The last few days, I spent a lot of time, trying to optimize my websites for the Googlebot.

We all know, Google (as an empire, worth billions and billions of Dollars) is the leading website for searching and finding information throughout the world wide web. That’s okay. I, as a user, really like Google. Most of the time, I do find any information with Google. So, it’s worth its status.

As a maintainer of various websites, Google really stresses me out. It’s quite easy to announce a website. It also ain’t no problem to set up a Google account, use the webmaster tools, transmit a sitemap (or even more) and play with the settings.

I truely like the algorithm how Google works. PageRanking is no easy thing and Google does a great job. For me, as maintainer of very little websites, it’s unfortunately very hard, to get a high ranking. I’m quite often on the very first page of search responses – as long as the searches are explicit enough. To get a higher ranking for less specific searches, I would need lots of websites, linking back to mine. Okay, that’s the way how Google works. A link to website X on website Y is assumed to be a voting of website Y for website X. It’s a long way to manipulate that.

Whilst checking the raking and indexed pages of my sites nearly every day, I discovered a few things which really stresses me out:

1. Googlebot-Images
Two images of one of my websites are in the index of Google images. These images are very old, probably indexed November 2007. The last few days, I studied lots and lots of websites and blogs and discovered: you nearly have no chance to manipulate the Googlebot-Images. Lucky you, if he comes around. Some people on some websites stated, that it may take up to 24 month to get your images indexed.

What a pitty.

2. dynamically generated websites

Once you have a website which serves it’s content dynamically, you either need Google to behave just like a real user and click from one page to another until Google indexed all your pages or you need to submit sitemaps which are also dynamically generated.

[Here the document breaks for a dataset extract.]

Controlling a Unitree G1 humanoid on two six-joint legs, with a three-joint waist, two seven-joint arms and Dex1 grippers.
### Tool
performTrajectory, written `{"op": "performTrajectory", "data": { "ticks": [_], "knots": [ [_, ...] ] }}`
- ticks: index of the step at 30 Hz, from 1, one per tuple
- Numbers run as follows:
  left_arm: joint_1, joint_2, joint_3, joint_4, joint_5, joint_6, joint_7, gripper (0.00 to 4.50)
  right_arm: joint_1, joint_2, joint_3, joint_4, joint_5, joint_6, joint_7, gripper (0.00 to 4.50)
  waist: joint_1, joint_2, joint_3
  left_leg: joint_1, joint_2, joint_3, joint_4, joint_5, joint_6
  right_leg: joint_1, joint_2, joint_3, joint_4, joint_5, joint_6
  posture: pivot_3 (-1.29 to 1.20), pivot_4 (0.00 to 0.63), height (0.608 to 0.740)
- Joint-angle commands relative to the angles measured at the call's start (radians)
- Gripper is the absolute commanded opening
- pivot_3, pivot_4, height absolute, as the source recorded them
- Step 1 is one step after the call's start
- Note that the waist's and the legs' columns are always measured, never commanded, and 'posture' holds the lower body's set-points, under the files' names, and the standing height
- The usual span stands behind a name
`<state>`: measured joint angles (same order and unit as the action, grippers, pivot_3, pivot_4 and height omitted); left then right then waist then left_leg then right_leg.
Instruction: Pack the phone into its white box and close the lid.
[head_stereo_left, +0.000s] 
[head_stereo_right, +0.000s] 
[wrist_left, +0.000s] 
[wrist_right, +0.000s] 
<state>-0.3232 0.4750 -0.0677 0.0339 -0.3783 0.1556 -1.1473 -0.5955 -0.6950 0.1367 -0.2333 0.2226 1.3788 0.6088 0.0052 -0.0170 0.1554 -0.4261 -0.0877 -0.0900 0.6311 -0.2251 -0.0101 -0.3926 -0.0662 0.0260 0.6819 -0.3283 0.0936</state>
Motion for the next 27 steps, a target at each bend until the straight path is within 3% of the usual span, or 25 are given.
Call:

And that’s, what I did the last few days. I wrote quite simple scripts, which (depending on the type of website) fetches URLs from the database and generates a listing of links. Two such types are WordPress blog and PixelPost photoblog.

Another example: Gallery2. Unfortunately, I found no easy way to extract the links from the database, but Gallery2 comes with a built-in sitemap.

But here comes the next thing, which stresses me out: about 4 days ago, I submitted a Gallery2 sitemap with more than 900 URLs. Until today, only 220 URLs have been indexed.

As fast as Google’s searchengine works, so slow is indexing.

3. sitelinks

Sitelinks are a very nice idea and look quite impressive. But how to get sitelinks for your websites? Google says, there’s an algorithm, which calculates whether or not sitelinks would help users and automatically decides if sitelinks a generated. But until today, I found no information about how this algorithm works.

Damn, I’d love to have sitelinks.

Conclusion: the best and easiest way to get your websites on top of search results is to have them indexed (and be patient with that), to have specific content on your site and to rely on good search strings of interested users.